> _What you are asked to do_
Which of the lines below contain the string "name"? Pull each one out of the data.

> _Source data_
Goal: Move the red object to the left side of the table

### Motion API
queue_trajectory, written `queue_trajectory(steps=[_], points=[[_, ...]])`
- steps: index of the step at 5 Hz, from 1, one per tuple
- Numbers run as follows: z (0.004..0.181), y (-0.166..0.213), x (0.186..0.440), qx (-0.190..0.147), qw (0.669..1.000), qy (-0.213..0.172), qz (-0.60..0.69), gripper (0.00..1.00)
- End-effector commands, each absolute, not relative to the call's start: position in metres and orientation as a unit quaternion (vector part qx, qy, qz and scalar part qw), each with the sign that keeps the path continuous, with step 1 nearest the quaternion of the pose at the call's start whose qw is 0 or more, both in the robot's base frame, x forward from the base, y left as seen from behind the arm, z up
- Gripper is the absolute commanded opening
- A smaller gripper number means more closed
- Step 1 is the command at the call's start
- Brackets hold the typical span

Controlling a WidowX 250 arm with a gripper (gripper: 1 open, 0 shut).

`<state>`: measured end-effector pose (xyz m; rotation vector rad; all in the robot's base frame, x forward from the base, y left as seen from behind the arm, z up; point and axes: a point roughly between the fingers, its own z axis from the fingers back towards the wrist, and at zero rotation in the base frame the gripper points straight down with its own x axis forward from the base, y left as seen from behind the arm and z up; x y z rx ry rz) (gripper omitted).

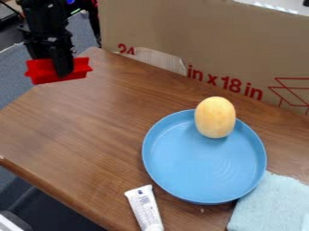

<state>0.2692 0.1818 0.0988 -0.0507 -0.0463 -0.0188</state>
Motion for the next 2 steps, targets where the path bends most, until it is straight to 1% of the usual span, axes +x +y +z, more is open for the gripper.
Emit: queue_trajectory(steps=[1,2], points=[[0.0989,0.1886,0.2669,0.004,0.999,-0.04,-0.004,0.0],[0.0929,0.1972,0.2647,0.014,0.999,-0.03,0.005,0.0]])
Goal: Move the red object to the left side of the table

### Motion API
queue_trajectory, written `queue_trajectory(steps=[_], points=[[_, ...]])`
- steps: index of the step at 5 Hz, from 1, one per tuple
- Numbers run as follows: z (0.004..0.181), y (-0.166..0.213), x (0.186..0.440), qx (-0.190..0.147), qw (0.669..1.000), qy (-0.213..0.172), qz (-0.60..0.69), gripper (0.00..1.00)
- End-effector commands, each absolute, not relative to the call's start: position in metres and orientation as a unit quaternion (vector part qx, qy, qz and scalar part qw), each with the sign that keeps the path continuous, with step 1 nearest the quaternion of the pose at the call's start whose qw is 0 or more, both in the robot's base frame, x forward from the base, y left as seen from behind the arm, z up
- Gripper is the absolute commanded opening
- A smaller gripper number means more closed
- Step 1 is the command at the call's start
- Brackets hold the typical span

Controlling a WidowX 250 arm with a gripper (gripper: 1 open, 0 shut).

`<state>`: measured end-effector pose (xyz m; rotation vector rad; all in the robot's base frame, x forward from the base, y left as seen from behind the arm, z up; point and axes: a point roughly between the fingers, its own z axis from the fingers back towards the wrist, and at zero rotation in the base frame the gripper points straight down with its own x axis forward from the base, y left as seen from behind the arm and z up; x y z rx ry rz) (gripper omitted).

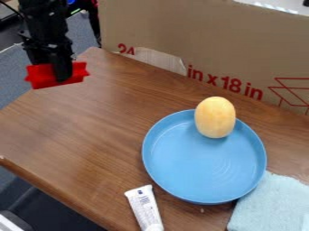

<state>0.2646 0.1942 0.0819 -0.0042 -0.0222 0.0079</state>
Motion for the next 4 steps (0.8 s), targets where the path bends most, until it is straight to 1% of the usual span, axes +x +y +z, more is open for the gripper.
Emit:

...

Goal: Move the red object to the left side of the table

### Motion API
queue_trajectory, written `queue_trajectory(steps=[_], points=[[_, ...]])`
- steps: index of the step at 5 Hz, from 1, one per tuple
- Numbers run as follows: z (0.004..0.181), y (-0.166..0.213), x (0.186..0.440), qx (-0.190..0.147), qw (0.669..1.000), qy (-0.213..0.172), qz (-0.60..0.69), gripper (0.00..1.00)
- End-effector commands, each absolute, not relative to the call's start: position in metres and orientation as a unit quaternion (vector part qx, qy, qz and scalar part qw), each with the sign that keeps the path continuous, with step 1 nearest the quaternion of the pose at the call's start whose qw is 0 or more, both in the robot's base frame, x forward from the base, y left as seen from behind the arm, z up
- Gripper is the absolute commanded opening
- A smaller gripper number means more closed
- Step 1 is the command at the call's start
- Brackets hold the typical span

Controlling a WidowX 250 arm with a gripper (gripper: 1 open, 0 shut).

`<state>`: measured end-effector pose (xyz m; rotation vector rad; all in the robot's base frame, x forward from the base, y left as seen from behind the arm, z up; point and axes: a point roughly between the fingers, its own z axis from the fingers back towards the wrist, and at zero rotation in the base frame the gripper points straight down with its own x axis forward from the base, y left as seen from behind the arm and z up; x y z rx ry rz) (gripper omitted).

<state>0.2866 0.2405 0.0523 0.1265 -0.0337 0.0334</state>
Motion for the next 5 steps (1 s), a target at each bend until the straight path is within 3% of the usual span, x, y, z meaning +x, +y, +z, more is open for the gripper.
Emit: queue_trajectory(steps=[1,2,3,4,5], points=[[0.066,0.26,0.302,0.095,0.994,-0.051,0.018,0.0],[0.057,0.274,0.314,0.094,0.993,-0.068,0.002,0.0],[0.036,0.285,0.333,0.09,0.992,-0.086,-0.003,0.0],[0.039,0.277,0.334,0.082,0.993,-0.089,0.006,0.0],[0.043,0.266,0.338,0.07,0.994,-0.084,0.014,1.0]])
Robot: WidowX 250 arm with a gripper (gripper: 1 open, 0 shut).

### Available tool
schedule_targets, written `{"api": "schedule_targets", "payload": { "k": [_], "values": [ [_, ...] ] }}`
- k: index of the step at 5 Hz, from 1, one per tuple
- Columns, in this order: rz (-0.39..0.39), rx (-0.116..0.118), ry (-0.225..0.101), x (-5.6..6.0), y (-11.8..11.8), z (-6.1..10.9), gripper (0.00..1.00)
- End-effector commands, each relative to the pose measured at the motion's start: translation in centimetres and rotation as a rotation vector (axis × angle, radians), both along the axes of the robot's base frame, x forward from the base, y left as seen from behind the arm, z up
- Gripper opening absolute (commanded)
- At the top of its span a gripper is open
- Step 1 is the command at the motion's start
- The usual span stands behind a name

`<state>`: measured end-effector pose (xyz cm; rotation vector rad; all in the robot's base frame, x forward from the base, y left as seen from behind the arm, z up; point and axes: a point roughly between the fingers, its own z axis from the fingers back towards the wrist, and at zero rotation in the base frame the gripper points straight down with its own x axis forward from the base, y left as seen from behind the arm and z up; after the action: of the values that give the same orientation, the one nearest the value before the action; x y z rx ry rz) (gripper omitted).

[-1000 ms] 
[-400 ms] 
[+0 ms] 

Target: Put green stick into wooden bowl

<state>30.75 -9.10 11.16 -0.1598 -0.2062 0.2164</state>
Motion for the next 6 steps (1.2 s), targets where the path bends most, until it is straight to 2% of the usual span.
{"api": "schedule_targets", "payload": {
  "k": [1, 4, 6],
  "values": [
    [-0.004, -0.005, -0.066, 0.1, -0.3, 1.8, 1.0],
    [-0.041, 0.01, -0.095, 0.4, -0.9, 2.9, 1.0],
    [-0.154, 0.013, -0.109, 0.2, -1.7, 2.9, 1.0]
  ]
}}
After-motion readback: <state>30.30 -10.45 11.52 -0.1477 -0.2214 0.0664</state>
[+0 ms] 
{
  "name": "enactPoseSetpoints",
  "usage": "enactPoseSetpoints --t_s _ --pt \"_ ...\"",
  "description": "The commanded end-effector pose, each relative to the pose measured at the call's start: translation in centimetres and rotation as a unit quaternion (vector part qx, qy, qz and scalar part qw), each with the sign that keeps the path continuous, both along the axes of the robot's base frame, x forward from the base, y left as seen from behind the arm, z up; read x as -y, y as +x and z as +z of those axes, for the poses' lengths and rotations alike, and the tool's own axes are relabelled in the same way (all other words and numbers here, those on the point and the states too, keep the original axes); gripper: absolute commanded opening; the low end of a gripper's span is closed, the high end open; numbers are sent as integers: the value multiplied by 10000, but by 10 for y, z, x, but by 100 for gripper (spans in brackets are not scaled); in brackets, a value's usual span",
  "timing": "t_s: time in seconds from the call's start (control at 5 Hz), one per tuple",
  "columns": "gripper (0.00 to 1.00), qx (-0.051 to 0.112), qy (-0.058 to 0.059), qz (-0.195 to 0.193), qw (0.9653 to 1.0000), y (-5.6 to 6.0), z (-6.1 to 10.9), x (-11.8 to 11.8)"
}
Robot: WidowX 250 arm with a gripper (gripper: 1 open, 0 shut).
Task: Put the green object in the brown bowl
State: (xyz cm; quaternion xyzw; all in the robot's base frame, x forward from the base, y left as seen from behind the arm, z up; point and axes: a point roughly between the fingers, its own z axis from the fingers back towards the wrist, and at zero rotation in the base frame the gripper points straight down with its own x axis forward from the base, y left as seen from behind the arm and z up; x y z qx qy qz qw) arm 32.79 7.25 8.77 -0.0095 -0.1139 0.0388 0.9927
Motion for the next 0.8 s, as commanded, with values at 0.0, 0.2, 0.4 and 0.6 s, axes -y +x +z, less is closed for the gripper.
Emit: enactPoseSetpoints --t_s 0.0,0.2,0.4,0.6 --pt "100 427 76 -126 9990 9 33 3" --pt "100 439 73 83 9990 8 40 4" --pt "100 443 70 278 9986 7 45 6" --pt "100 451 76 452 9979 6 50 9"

> _Solution_
- The usual span stands behind a name
  "name": "enactPoseSetpoints",

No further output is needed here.